_What to do_
Your answer should consist of every line from the records that holds the string "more".

Segment Start: Data records

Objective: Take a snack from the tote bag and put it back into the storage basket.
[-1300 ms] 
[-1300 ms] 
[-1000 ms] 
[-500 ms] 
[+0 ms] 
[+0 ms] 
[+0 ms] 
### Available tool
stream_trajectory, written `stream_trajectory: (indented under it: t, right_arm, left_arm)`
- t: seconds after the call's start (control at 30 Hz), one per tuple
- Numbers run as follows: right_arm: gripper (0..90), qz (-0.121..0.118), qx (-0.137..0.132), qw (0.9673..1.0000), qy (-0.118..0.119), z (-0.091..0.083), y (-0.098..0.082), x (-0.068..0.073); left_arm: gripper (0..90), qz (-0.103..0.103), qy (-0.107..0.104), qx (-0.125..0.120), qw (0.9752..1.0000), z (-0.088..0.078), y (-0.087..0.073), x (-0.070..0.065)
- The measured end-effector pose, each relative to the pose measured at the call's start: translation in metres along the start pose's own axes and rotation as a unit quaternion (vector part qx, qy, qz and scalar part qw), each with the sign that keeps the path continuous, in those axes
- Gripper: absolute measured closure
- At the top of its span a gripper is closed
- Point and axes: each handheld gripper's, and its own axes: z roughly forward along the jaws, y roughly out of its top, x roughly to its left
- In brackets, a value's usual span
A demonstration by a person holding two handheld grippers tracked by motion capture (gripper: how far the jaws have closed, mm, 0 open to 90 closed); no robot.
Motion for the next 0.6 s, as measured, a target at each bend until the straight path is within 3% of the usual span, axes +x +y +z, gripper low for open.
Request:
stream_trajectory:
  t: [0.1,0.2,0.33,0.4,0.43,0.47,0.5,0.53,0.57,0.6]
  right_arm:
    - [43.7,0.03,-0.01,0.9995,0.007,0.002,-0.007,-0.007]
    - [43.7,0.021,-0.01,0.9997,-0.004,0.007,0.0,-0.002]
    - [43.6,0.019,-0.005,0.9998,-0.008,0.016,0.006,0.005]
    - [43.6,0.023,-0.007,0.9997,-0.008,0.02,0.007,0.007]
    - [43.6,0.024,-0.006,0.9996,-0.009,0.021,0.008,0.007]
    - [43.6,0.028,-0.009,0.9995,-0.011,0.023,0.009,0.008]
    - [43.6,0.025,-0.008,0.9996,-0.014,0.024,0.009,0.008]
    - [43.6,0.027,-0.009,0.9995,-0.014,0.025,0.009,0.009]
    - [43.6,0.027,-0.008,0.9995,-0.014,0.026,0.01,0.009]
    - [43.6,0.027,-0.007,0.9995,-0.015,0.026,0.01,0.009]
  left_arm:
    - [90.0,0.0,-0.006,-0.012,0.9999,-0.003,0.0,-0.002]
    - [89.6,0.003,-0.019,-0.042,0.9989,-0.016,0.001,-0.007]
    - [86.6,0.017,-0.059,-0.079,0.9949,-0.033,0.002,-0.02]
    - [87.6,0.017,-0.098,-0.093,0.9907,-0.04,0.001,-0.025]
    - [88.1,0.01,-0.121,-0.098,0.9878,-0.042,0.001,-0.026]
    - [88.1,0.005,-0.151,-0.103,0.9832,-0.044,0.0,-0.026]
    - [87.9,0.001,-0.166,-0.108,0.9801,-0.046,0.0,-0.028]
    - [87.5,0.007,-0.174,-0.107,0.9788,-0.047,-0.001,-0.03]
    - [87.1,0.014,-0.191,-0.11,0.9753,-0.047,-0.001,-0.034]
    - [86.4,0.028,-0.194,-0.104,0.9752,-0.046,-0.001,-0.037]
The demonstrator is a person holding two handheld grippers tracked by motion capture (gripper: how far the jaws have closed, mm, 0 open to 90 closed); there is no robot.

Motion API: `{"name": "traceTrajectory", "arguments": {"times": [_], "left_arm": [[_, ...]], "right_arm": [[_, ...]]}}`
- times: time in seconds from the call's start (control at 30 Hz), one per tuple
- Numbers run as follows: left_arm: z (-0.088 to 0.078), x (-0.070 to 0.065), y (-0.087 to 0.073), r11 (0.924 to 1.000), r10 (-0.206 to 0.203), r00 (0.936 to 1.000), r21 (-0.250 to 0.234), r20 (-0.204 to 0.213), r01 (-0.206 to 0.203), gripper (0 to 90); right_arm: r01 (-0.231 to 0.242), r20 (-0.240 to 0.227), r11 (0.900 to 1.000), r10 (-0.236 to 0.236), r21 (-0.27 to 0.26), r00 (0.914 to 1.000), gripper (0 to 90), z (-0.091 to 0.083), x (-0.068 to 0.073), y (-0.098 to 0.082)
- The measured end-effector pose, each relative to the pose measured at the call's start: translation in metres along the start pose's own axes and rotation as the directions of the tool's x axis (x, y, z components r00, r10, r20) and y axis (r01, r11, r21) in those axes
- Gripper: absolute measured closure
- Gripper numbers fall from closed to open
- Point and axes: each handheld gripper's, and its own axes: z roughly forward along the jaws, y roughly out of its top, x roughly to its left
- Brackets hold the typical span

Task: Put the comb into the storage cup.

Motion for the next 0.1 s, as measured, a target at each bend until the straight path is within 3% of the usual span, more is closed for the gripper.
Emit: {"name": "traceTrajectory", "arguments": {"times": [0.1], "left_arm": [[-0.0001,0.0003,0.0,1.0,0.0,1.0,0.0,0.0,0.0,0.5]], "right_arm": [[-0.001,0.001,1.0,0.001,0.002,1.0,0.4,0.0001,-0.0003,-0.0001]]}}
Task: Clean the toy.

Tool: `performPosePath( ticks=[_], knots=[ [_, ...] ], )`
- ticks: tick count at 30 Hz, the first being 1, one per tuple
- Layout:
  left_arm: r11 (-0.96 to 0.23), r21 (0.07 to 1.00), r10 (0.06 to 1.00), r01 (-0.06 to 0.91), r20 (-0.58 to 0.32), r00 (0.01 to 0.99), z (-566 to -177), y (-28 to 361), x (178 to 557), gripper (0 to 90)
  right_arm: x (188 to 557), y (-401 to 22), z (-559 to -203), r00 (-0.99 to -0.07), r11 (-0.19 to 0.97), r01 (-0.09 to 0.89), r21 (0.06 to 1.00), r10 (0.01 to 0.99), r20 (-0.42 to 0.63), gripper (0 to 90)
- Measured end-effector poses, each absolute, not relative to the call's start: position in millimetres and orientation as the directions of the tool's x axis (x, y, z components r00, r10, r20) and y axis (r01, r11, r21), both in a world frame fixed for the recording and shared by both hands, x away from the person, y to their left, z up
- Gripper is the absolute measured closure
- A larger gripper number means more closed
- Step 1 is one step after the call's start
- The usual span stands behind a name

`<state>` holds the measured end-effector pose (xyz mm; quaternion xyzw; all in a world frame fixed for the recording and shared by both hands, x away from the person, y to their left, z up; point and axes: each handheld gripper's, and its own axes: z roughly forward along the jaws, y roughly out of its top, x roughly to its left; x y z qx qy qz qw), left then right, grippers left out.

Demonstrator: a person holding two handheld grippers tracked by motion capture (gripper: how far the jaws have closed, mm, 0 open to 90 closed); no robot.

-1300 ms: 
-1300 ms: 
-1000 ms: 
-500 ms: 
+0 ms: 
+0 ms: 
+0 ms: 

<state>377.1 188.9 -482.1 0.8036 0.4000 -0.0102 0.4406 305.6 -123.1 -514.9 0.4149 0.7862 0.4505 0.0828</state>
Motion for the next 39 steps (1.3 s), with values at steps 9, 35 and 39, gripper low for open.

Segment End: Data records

_Expected answer_
Motion for the next 0.1 s, as measured, a target at each bend until the straight path is within 3% of the usual span, more is closed for the gripper.
- A larger gripper number means more closed

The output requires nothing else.